Using the bot detection API, you can perform user behavior analysis using JS. By combining JavaScript, HTML and sensor data, you can capture, record and analyze user interactions, detecting bots and other nefarious actors in the process.
The bot detection API works with an edge server that receives client requests. This server injects JavaScript into the base HTML page to collect data about user interaction. In addition, the script will send data asynchronously to the bot detection service. A script is triggered based on mouse clicks, tab key strokes, and other javaScript events. If there is a match between the session cookie _abck and the corresponding _bm_sz, a fingerprint is generated, which is used for the aforementioned above-mentioned functions.
A “fingerprint” is a unique value, collected and stored for a defined period of time. Depending on your needs, you can use it to identify protected sites, learn which combinations work, and avoid replay attacks. Some combination include the client’s IP address, browser, and user agent. You can also check to see if a given fingerprint is valid.
As part of the detection process, you can send information to the bot detection service about the request, such as the URL, URL response type, and domain. These can help you identify bots, as well as identify anomalies that are typical of bots. It’s also possible to create reports based on the logs of a bot’s activities, which is useful for forensics purposes.
The bot detection API uses a number of metrics to determine if a user is a human or a bot. These include a fingerprint, a request accounting function, a rate control evaluation, and a bot management detection workflow. Typically, the most robust implementation of these metrics will send their feedback in an X_BF header. However, bot detection API the format of an API call varies depending on the mode of operation.
First and foremost, the bot detection API is a nifty way to detect spam or malware. The system will verify your request and authenticate your account through basic authorization. After this, you can begin sending telemetry to the bot detection service, which includes the aforementioned X_BF header, as well as information on your behavior. Most bot detection APIs will report the information in a variety of formats, including JSON, a downloadable CSV file, or in an XML file.

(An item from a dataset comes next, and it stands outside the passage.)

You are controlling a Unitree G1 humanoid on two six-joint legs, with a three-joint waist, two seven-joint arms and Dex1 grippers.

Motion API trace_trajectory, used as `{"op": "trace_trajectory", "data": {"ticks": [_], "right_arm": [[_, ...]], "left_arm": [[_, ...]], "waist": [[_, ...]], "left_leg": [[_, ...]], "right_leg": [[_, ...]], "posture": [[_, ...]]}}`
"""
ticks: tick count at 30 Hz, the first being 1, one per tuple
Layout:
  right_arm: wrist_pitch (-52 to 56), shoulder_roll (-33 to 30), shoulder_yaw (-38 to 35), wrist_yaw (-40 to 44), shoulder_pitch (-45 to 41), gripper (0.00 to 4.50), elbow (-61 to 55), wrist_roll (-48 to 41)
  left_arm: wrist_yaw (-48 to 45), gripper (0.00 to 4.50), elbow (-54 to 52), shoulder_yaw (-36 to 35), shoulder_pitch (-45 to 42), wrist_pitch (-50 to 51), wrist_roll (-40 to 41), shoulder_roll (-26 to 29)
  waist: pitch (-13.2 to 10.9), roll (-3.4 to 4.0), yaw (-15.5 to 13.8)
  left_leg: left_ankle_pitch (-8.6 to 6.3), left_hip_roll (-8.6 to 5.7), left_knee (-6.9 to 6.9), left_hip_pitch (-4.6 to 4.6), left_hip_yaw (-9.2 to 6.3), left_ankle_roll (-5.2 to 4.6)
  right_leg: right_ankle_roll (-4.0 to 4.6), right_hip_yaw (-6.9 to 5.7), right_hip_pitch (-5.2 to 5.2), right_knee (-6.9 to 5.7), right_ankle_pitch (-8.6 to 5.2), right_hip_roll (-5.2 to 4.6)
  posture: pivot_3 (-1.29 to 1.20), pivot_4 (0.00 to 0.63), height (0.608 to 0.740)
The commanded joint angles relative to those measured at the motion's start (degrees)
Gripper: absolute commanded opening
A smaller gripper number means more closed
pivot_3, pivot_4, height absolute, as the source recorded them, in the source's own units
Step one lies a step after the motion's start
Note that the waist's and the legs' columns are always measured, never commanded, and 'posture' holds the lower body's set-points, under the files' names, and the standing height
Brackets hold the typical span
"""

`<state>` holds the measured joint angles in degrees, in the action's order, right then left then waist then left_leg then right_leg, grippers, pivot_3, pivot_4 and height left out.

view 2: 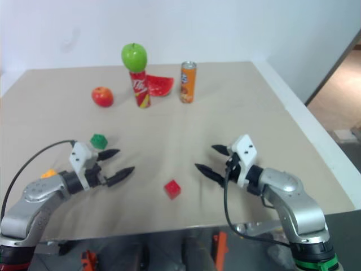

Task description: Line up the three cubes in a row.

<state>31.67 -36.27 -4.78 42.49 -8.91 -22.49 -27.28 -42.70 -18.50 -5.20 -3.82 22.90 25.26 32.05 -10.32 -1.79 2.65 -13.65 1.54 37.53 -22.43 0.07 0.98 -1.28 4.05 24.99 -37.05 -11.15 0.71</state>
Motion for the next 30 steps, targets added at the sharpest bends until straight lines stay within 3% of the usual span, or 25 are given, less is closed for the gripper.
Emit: {"op": "trace_trajectory", "data": {"ticks": [1, 21, 25, 30], "right_arm": [[-0.05, -0.13, -1.39, -0.17, -1.01, 4.50, -2.79, -1.26], [-3.15, -1.96, -0.82, 1.61, 0.01, 4.50, -2.72, 0.20], [-3.55, -2.92, -0.41, 2.73, -0.59, 4.50, -4.04, 0.23], [3.21, -3.38, 0.20, 2.53, -4.38, 4.50, -10.90, -6.05]], "left_arm": [[2.10, 4.48, -4.13, -1.48, 3.37, -0.75, 0.05, -0.89], [4.81, 4.48, -6.18, -2.51, 4.60, -2.54, 0.52, -1.91], [5.14, 4.48, -8.37, -2.25, 7.88, -2.75, 0.29, -2.25], [0.86, 4.48, -13.87, -1.63, 13.89, -4.40, 1.44, -0.37]], "waist": [[0.00, 0.00, 0.05], [-0.02, -0.08, -0.01], [-0.02, -0.08, 0.02], [-0.03, -0.10, 0.05]], "left_leg": [[0.00, 0.00, 0.00, 0.00, 0.00, 0.00], [-0.01, 0.01, 0.02, 0.02, 0.06, -0.01], [-0.01, 0.01, 0.02, 0.01, 0.07, -0.01], [-0.02, 0.05, 0.00, -0.01, 0.07, 0.00]], "right_leg": [[0.00, 0.00, 0.00, 0.00, 0.00, 0.00], [0.11, 0.08, 0.01, 0.00, -0.04, 0.02], [0.07, 0.10, 0.01, 0.00, -0.02, 0.02], [0.14, 0.09, 0.07, 0.00, -0.06, 0.05]], "posture": [[0.00, 0.150, 0.740], [0.00, 0.150, 0.740], [0.00, 0.150, 0.740], [0.00, 0.150, 0.740]]}}
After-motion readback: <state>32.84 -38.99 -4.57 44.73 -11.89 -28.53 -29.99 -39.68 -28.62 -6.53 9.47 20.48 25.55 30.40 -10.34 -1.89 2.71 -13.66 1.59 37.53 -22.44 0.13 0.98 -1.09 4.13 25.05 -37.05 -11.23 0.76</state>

One of the more complex parts of the API is the get_threat_score function. This function retrieves a threat score that is correlated to a session ID, which is obtained from the bot detection service. Once this is done, you can trigger a bot manager rule that will take action.
Lastly, the bot detection service provides a list of anomalies that should be mentioned, the bmharule. This is a list of detection header anomalies that is most appropriate for your environment. Among the items listed are the bmwo (the most obvious), ai (the attempt ID), and a few others. They are the most likely to be spotted by a bot detection service, though some may be more likely than others.